[Data to process]:
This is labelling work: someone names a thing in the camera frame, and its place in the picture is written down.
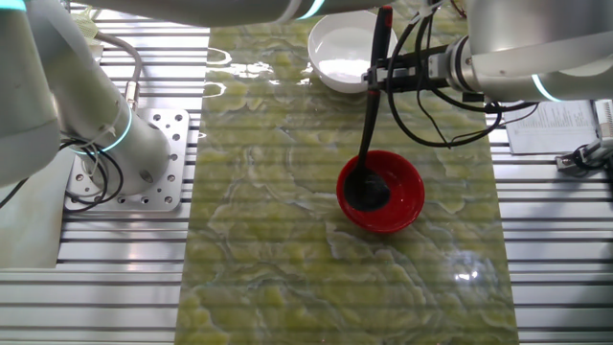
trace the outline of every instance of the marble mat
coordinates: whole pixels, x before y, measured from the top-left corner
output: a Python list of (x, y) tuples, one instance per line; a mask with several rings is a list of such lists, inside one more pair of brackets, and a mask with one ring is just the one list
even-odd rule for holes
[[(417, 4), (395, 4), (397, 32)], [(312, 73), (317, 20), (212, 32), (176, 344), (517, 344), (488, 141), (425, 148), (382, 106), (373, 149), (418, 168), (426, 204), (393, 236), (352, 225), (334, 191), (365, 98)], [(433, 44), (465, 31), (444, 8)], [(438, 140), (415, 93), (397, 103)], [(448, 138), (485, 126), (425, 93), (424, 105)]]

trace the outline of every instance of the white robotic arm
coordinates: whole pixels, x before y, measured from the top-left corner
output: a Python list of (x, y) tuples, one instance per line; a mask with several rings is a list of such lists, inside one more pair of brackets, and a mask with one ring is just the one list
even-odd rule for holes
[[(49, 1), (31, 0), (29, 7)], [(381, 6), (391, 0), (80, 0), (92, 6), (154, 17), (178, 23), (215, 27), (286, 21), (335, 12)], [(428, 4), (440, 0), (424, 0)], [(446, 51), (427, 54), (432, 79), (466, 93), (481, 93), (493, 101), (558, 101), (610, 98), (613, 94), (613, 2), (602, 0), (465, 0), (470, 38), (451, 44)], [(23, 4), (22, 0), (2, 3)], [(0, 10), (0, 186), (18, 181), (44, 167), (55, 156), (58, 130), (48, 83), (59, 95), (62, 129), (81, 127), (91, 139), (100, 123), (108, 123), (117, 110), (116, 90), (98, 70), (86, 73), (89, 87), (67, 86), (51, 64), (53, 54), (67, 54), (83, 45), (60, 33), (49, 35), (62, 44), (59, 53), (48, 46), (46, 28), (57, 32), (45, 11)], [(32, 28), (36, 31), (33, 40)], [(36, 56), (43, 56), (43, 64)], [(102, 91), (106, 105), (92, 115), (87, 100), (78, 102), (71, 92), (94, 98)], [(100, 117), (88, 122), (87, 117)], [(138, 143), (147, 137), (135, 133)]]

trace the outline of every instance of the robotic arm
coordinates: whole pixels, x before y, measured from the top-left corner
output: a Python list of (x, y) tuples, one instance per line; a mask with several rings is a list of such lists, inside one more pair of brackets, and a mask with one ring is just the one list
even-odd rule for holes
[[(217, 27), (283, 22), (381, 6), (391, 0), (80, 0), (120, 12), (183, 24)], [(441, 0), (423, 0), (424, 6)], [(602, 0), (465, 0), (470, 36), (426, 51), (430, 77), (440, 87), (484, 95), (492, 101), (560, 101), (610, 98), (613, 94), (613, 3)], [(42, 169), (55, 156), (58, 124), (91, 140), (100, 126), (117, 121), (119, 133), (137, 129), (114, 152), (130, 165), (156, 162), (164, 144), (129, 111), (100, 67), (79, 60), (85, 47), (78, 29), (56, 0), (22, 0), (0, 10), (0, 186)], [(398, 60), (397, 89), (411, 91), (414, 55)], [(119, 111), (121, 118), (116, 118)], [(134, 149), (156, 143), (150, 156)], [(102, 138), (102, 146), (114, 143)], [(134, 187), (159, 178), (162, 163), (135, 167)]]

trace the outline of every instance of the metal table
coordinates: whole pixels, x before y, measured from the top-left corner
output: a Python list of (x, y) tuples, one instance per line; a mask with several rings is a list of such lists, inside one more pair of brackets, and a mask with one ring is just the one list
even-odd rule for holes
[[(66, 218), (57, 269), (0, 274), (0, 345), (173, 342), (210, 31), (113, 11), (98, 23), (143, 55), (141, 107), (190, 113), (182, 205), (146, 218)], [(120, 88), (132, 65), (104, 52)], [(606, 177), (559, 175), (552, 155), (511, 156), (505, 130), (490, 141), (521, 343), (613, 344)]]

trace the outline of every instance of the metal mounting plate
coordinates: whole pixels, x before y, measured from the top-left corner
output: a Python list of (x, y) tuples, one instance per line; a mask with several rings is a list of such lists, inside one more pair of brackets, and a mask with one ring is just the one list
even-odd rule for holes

[Action item]: The lines to return are those in the entries above that hold "outline".

[Result of the task]:
trace the outline of every instance of the marble mat
trace the outline of every instance of the white robotic arm
trace the outline of every instance of the robotic arm
trace the outline of every instance of the metal table
trace the outline of every instance of the metal mounting plate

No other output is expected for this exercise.